A: In this case, you would divide your overage by the phase out range ($20,000), subtract that from 1 and then multiply by the full tax credit amount. Sounds simple enough, right?
Ok, maybe not. So, let's look at an example:
Jack is a first time home buyer with modified adjusted gross income of $130,000, or $5,000 over the income limitation of $125,000 for single taxpayers. Jack would take his $5,000 overage and divide it by the overage limit of $20,000, resulting in 0.25. Next, he would need to subtract his result from 1, giving him 0.75. Finally, Jack would then multiply the max home buyer tax credit ($8,000 due to his status as a first time buyer) by 0.75. Now we can estimate that Jack's tax credit would equal $6,000.
Q: This all sounds great, but how do I claim the tax credit?
A: The tax credits will be claimed as part of your normal federal income tax return. A copy of your HUD-1 settlement statement will need to be provided with your return, along with IRS Form 5405.
Q: I'm ready to take advantage of one of these credits, what's next?
A: Remember that buying a home is a major life decision.

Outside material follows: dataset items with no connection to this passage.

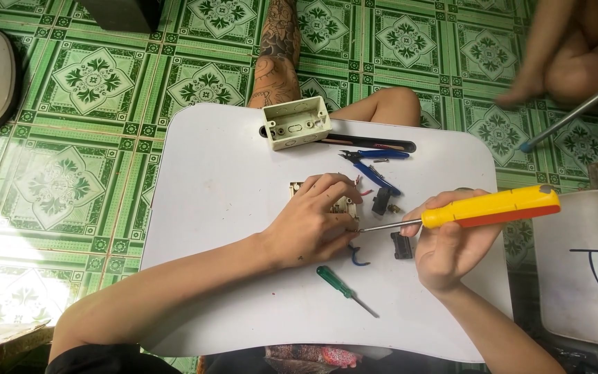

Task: Wiring an electrical switch by stripping wires and securing them into the terminals using a screwdriver.

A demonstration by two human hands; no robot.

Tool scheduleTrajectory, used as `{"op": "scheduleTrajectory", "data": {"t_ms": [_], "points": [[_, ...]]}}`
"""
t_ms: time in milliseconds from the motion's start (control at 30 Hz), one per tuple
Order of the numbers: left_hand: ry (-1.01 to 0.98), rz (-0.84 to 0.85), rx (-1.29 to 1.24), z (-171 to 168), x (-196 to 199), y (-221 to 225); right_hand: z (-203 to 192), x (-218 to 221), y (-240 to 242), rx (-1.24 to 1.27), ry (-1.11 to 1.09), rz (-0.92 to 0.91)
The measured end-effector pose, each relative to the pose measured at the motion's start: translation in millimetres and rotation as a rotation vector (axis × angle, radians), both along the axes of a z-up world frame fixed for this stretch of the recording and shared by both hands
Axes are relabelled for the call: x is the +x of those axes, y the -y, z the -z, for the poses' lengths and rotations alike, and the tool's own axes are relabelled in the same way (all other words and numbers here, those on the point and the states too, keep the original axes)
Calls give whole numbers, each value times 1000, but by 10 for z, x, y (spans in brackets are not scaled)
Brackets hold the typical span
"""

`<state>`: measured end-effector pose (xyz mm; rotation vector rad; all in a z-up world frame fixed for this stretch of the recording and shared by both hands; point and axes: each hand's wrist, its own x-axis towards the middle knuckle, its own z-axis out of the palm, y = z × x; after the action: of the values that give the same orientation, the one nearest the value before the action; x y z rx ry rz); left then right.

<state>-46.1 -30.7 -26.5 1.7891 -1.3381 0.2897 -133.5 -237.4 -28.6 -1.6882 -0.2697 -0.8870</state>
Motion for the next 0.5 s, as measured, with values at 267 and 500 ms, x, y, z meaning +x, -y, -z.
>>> {"op": "scheduleTrajectory", "data": {"t_ms": [267,500], "points": [[-31,9,12,-37,-11,-11,30,-25,66,-53,-18,-19],[-33,-37,18,-104,28,-87,-119,-48,-167,-62,-208,-124]]}}
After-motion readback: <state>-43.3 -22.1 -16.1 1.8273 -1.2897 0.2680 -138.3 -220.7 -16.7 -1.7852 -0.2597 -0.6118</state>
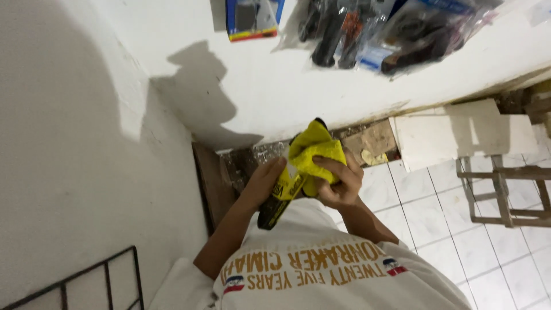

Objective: Cleaning a motorcycle drive belt using a yellow cloth to wipe away dust and debris.

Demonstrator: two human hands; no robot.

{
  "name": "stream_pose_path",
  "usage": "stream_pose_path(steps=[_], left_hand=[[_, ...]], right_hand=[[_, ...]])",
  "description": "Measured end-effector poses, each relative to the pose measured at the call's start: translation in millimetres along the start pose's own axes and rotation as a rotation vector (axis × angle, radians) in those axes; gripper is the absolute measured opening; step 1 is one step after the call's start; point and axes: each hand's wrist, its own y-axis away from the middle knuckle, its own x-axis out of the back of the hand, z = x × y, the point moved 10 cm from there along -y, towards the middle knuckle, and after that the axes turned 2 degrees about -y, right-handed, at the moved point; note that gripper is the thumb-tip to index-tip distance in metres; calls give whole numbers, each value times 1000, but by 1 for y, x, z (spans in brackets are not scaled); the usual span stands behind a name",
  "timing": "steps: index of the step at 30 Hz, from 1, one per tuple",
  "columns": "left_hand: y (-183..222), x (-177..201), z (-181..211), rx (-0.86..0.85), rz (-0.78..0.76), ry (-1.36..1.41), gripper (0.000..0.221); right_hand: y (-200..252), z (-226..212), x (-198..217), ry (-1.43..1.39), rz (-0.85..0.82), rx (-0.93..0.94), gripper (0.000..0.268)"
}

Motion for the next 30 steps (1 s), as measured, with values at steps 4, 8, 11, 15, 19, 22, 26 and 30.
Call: stream_pose_path(steps=[4, 8, 11, 15, 19, 22, 26, 30], left_hand=[[-3, 2, -11, -3, 50, 75, 47], [-6, 0, -13, -42, 21, 150, 44], [-10, 8, -25, -37, 47, 129, 45], [-5, 4, -11, -28, 29, 263, 47], [-23, 22, -35, 57, 0, 452, 44], [-25, 18, -50, 188, -54, 737, 48], [-4, 17, -5, 57, 77, 19, 46], [-17, 26, -34, -52, 52, 93, 44]], right_hand=[[-5, -13, -11, 34, -18, 23, 35], [-3, -17, -14, 108, -15, 84, 33], [18, -4, -18, 87, -8, 121, 33], [32, -13, -50, -2, -153, 215, 36], [45, -41, -81, -144, -467, 227, 39], [47, -6, -77, -94, -435, 191, 38], [22, 37, -30, -10, -51, 85, 32], [22, 29, -39, -85, 13, 26, 30]])
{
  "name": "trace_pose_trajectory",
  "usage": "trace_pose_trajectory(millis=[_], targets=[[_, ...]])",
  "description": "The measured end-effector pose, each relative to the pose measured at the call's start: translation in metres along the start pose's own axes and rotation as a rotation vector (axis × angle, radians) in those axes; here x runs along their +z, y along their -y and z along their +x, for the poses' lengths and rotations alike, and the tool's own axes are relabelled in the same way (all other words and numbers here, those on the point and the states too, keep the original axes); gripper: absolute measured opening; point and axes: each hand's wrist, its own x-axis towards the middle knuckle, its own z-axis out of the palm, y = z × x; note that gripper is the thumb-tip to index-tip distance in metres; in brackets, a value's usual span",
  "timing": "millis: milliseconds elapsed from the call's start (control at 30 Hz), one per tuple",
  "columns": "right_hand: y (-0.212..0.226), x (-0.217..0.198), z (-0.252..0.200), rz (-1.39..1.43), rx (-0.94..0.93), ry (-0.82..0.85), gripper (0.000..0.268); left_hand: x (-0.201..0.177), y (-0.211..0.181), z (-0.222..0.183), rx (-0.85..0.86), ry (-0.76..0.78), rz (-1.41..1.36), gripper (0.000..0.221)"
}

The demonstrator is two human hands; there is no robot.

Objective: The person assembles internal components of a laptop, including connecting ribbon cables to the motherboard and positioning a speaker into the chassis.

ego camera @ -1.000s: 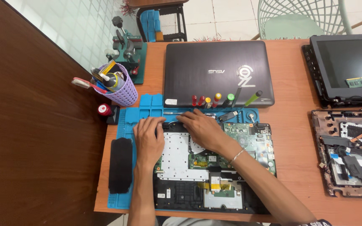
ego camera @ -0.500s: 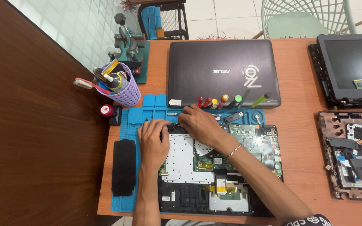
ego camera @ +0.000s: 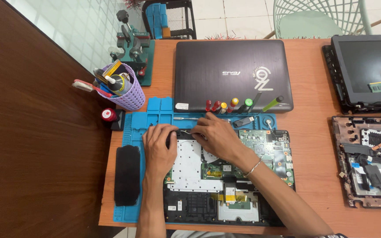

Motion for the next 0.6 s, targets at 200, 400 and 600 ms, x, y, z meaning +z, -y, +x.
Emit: trace_pose_trajectory(millis=[200,400,600], targets=[[-0.001,0.006,-0.004,0.014,0.020,-0.055,0.013,-0.003,-0.002,0.000,0.036,0.018,-0.006,0.015],[0.004,0.006,-0.009,0.071,0.116,0.013,0.016,-0.003,-0.002,-0.001,0.048,0.048,-0.014,0.021],[0.008,0.008,-0.015,0.118,0.088,0.004,0.022,-0.004,-0.001,-0.001,0.070,0.054,-0.016,0.023]])
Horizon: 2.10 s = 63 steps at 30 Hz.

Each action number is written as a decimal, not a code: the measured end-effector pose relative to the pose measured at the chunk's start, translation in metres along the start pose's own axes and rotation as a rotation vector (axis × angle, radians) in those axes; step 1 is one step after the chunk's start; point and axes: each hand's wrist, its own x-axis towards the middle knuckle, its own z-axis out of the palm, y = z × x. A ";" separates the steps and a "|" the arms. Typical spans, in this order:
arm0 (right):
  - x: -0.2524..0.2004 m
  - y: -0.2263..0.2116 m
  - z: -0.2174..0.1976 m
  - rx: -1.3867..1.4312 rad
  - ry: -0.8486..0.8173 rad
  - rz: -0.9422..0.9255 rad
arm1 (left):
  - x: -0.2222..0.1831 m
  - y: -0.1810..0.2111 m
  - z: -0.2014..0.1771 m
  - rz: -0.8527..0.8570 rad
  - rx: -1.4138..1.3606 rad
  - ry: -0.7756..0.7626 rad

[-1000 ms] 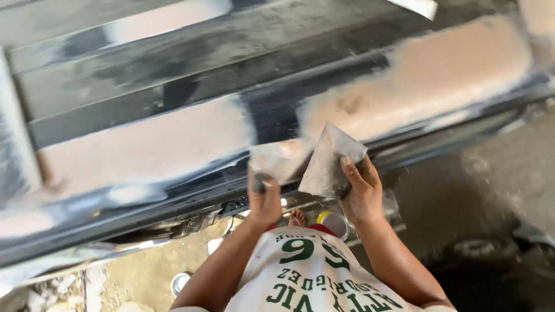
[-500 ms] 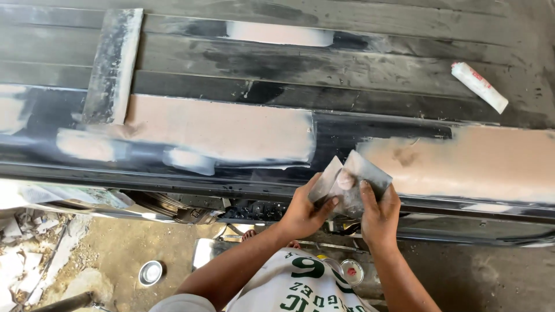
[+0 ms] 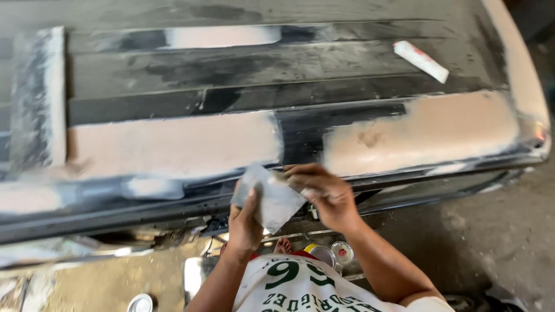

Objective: The person applies a pinkish body filler to a black car hood using a large metal spreader and a smaller putty knife. They spread the filler over several areas and smooth the surface.

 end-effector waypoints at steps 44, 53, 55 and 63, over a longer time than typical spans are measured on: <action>0.043 0.041 0.205 -0.108 -0.236 0.154 | -0.011 0.119 -0.194 0.195 -0.087 0.108; 0.049 0.000 0.378 0.350 -0.979 -0.392 | -0.076 0.193 -0.261 0.729 -0.549 0.671; 0.035 0.010 0.416 0.352 -1.038 -0.468 | -0.091 0.203 -0.295 0.821 -0.546 0.767; 0.008 0.023 0.524 -0.054 -1.365 -0.399 | -0.158 0.269 -0.395 0.937 -0.642 1.160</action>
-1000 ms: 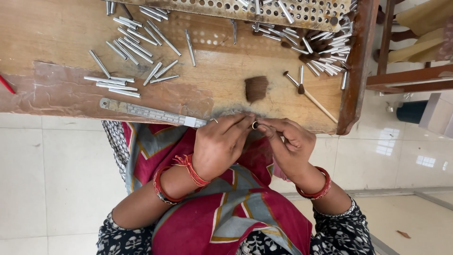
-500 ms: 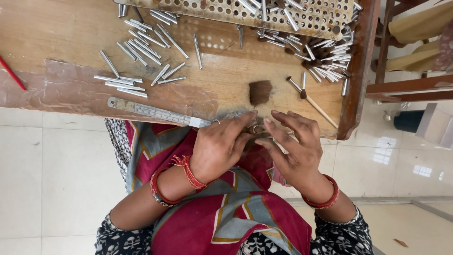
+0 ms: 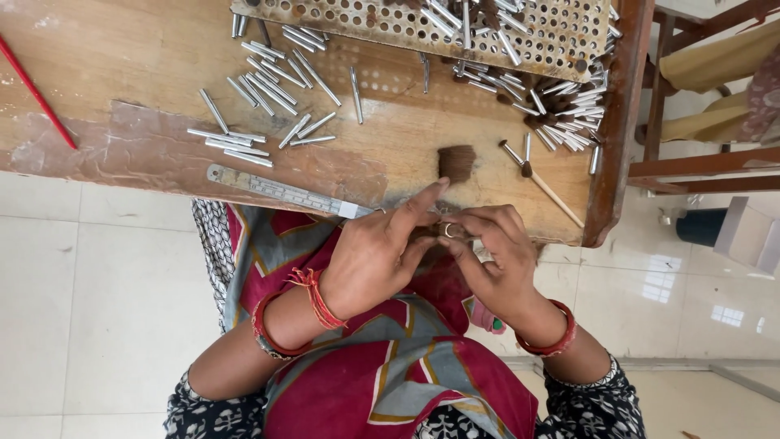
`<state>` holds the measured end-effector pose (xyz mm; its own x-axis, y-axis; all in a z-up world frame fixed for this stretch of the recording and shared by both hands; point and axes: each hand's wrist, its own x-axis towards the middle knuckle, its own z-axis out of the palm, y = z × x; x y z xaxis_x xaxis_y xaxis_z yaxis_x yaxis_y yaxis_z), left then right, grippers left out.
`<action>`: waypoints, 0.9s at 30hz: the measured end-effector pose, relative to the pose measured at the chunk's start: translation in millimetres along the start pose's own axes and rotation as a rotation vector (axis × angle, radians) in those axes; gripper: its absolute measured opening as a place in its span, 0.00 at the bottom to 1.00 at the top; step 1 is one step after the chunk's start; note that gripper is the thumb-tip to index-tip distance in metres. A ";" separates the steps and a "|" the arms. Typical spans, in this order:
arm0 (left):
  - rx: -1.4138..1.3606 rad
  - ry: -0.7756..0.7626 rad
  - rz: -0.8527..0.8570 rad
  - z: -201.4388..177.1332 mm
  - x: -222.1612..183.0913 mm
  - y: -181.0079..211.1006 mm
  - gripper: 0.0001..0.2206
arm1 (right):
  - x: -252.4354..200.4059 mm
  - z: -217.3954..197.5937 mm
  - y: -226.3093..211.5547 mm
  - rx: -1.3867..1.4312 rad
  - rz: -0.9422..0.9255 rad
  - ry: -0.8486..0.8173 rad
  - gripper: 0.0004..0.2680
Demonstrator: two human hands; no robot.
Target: Assembling small metal components onto wooden sticks to create cosmetic or craft brushes.
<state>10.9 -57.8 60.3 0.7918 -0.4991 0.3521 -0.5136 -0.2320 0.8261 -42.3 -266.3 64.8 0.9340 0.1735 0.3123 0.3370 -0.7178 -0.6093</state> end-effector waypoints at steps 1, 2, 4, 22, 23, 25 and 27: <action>0.016 0.007 -0.015 -3.1 0.5 0.7 0.32 | 1.6 6.0 5.4 -0.005 -0.006 0.016 0.12; 0.032 0.013 -0.031 -6.1 0.9 1.1 0.31 | 3.4 12.2 11.0 -0.010 -0.012 0.032 0.11; 0.041 0.034 -0.039 -8.2 -3.8 1.9 0.28 | 2.0 14.1 8.0 -0.025 -0.025 0.050 0.11; 0.034 0.132 -0.007 5.7 4.2 -4.4 0.11 | 11.9 16.7 15.1 -0.021 -0.058 0.079 0.13; 0.040 0.135 -0.011 6.6 3.8 -4.1 0.11 | 11.6 17.0 15.3 -0.009 -0.060 0.083 0.13; 0.041 0.138 -0.010 8.2 3.6 -4.6 0.11 | 8.4 18.6 16.4 -0.022 -0.056 0.081 0.13; 0.042 0.141 -0.006 10.6 4.1 -6.9 0.11 | 8.5 19.0 16.7 -0.034 -0.053 0.081 0.13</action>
<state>14.2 -67.1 51.3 0.8322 -0.3755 0.4079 -0.5195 -0.2712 0.8103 -26.4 -264.0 43.4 0.9020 0.1578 0.4018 0.3799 -0.7321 -0.5654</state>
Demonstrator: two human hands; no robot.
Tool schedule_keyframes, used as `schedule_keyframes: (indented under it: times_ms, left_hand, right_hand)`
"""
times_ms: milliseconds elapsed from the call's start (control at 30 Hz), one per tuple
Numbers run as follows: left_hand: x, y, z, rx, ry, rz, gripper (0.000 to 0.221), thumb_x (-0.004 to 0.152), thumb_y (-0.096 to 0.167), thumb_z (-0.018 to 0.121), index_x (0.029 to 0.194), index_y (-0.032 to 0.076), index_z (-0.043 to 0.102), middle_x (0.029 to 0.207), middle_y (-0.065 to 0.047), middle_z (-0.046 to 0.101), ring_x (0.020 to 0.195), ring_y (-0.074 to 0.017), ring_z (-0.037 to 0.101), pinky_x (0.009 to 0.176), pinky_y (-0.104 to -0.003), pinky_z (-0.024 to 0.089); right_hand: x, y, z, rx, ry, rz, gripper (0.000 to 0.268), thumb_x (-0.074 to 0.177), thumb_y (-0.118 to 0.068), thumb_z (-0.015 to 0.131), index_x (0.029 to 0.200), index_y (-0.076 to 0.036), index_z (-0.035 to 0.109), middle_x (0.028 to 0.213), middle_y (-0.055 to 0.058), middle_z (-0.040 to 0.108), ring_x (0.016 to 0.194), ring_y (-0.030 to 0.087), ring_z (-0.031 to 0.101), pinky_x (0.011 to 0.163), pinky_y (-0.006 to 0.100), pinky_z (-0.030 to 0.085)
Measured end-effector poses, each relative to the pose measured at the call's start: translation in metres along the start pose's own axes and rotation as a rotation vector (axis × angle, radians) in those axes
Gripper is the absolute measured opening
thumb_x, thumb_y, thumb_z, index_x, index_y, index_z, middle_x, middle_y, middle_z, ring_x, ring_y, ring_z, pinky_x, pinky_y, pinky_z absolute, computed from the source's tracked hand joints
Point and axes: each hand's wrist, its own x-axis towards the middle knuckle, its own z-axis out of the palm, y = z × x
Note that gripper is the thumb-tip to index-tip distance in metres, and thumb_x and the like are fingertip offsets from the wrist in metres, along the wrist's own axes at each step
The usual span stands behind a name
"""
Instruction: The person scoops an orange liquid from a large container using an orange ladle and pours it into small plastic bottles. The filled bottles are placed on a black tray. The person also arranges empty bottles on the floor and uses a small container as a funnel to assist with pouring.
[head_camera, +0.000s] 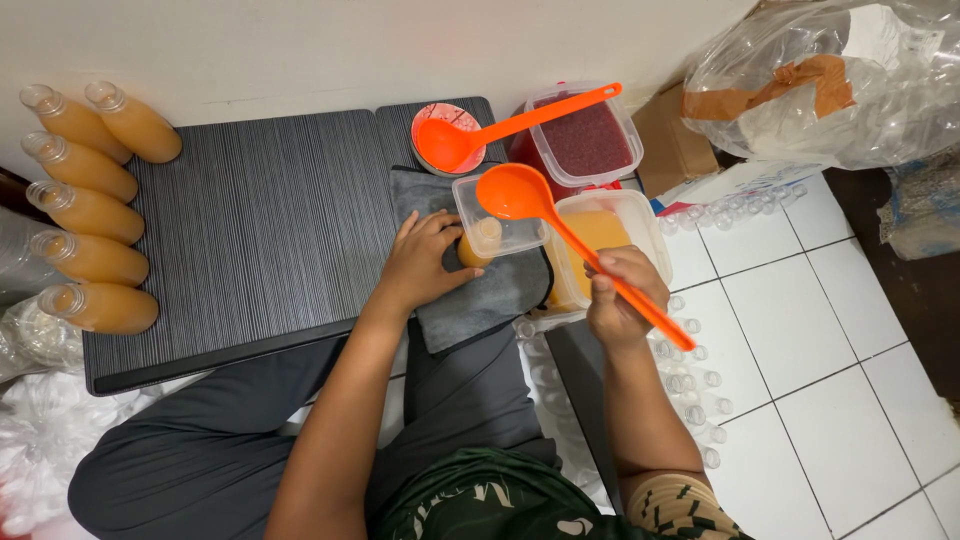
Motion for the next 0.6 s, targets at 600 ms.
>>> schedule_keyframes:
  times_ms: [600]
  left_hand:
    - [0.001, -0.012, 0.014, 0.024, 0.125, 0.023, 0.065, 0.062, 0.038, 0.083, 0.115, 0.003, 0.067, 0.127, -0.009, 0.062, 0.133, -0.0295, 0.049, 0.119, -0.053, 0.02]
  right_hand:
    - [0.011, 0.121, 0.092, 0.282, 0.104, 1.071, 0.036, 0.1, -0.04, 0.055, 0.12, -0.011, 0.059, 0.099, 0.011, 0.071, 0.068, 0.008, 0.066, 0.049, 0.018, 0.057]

Both of these home buyer tax credits are wonderful incentives, but you'll need to determine if your current financial situation is conducive to making a home purchase. It is important that each individal/family evaluate their unique circumstances. Also, consult with your tax advisor to ensure that you qualify for the credit and when completing your tax return should you make a home purchase.
Once you've made those determinations, you should consult a REALTOR® and start searching homes for sale in your area to find the home that's right for you! Good luck!